Several people grabbing a snack between classes looked at me as if I was crazy when I went looking for the portable gas range cooker and a pan. I told them it was for class, and they got interested in the lesson. Since the kids didn't know how to cook something, I would show them, then have them write down the directions as I did it.
The middle school kids sort of gasped as I set up the gas range in class on a desk, then proceeded to take out eggs and oil, and ketchup as I explained the lesson. Marc got wind of what I was up to, and soon I had two classes I had to cook in front of. Displaying the limits of my cullinary talents, I scrabbled an egg and fried it, noting each thing I did. By the end of the exercise the students had a list of about 20 directions for something as simple as cooking an egg.

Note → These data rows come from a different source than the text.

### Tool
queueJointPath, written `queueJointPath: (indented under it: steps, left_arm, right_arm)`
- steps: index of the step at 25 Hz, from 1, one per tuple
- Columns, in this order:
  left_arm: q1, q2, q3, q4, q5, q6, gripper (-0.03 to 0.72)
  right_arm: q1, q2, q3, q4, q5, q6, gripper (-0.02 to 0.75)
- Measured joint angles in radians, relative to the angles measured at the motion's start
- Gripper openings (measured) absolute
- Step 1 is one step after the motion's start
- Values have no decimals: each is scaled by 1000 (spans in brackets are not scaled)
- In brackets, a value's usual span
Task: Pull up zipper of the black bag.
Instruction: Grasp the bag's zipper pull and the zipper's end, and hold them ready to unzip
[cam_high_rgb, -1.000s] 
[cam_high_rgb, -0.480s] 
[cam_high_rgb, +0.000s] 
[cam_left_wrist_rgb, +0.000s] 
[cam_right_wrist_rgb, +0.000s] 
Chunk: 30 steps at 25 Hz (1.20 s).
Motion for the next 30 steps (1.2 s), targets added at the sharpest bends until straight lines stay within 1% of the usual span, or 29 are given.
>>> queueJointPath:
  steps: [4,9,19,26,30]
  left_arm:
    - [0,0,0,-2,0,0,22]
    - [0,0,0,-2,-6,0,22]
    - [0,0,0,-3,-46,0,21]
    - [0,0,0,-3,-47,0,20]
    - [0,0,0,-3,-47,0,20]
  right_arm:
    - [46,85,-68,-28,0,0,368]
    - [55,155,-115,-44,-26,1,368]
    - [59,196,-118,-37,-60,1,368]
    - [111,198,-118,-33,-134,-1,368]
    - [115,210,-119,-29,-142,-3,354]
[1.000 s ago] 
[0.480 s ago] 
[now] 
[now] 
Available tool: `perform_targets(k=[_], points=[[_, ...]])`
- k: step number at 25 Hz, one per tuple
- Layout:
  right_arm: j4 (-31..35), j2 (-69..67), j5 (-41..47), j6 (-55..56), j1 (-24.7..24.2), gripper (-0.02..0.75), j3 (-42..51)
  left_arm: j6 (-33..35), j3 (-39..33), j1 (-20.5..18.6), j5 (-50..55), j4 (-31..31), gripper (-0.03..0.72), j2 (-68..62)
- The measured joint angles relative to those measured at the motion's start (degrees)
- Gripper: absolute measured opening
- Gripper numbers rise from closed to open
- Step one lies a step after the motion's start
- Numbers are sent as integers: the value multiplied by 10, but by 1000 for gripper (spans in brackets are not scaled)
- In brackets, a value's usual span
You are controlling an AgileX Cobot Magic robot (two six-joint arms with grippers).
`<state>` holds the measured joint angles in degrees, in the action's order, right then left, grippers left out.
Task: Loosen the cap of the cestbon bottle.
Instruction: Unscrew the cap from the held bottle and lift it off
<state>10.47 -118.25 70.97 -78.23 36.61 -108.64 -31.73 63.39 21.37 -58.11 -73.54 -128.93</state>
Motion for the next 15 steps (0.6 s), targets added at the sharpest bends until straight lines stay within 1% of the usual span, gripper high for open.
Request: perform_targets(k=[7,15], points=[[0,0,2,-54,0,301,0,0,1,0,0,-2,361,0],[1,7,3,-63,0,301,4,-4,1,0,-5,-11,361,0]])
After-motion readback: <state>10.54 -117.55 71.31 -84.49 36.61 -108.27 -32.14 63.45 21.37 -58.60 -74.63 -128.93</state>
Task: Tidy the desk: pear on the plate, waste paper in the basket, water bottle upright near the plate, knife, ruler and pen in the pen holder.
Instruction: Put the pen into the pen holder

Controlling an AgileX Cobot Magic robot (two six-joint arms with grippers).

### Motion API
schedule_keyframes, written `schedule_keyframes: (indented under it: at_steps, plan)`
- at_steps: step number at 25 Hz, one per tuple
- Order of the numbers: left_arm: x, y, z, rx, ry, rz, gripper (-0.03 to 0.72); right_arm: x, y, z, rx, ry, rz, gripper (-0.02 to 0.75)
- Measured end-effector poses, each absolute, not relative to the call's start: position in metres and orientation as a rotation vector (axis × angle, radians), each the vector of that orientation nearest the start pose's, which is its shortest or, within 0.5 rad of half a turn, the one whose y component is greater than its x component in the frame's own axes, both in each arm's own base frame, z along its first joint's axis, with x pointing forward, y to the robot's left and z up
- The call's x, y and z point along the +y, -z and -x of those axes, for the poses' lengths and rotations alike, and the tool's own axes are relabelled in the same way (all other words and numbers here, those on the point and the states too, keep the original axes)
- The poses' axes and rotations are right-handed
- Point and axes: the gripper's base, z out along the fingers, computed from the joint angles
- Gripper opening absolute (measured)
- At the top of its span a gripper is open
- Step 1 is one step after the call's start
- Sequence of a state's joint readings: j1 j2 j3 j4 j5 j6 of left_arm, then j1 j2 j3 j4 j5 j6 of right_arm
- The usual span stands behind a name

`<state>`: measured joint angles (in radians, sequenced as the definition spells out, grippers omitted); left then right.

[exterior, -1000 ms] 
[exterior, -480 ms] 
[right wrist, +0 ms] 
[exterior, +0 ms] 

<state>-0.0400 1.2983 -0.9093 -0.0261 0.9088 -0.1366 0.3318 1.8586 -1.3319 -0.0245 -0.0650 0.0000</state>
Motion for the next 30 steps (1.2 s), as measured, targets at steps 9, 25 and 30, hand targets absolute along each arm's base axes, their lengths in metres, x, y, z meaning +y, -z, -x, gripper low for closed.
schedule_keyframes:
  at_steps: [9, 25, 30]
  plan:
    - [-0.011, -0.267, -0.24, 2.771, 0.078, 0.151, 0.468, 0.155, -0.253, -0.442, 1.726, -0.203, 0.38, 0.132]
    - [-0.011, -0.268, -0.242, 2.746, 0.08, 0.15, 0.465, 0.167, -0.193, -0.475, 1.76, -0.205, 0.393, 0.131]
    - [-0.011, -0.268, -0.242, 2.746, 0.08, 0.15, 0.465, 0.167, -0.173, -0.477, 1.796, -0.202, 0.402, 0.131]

I then told them that all I knew how to cook was eggs. They then had to tell me how to cook something else in the same exhausting detail I showed them. I was extremely picky, making comments about how I was supposed to make a sandwich if the bread was still in the bag if that was what they had chose to describe. I remember having to give a rather similiar speech in High School in the same style, which I remember was just as sadistic.
The students responded well to the exercise, and I had a reason to snack on the payclock...not bad.